Quote precisely the final stretch of the listing: start at the line containing "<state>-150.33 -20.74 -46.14" and stop after the last line.

#### DATA BELOW:
◆ ◆ ◆ ◆ ◆

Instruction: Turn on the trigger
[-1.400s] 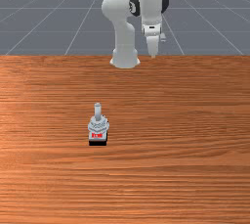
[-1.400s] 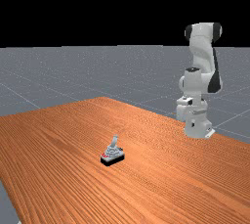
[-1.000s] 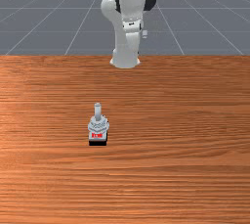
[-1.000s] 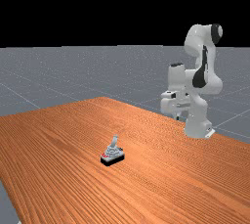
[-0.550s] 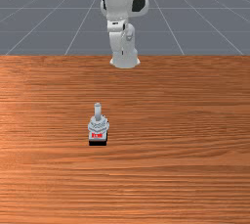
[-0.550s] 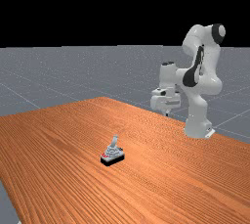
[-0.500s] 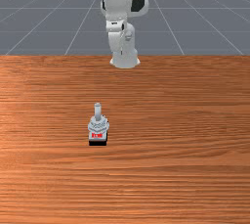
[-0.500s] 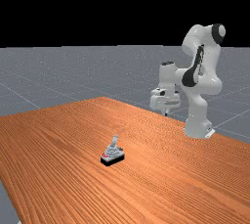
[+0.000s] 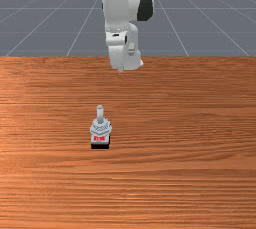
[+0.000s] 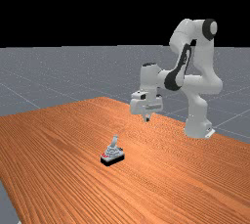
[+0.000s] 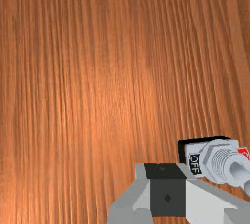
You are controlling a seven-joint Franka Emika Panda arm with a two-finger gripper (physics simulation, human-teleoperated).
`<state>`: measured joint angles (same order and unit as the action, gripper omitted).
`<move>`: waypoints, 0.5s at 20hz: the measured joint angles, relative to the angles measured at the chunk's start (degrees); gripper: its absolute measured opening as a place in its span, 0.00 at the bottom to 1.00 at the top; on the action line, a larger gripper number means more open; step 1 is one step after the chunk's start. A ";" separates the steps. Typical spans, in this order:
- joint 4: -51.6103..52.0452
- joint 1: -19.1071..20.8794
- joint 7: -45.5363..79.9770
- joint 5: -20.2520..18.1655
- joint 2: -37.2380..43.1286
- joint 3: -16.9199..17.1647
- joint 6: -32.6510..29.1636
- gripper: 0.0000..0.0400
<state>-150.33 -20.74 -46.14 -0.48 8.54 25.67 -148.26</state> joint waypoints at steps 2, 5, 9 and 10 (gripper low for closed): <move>1.11 -0.36 -0.82 -0.98 -1.34 0.11 -0.07 0.00; -0.13 -0.68 -1.92 -2.19 -2.08 0.33 -3.65 0.00; 0.55 -1.17 -2.82 -4.06 -6.47 0.29 -5.07 0.00; 1.44 -1.39 -4.78 -6.50 -7.76 0.37 -3.67 0.00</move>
<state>-148.88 -22.13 -50.92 -6.98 0.78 26.04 -151.92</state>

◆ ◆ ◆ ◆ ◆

#### WRITTEN ANSWER:
<state>-150.33 -20.74 -46.14 -0.48 8.54 25.67 -148.26</state> joint waypoints at steps 2, 5, 9 and 10 (gripper low for closed): <move>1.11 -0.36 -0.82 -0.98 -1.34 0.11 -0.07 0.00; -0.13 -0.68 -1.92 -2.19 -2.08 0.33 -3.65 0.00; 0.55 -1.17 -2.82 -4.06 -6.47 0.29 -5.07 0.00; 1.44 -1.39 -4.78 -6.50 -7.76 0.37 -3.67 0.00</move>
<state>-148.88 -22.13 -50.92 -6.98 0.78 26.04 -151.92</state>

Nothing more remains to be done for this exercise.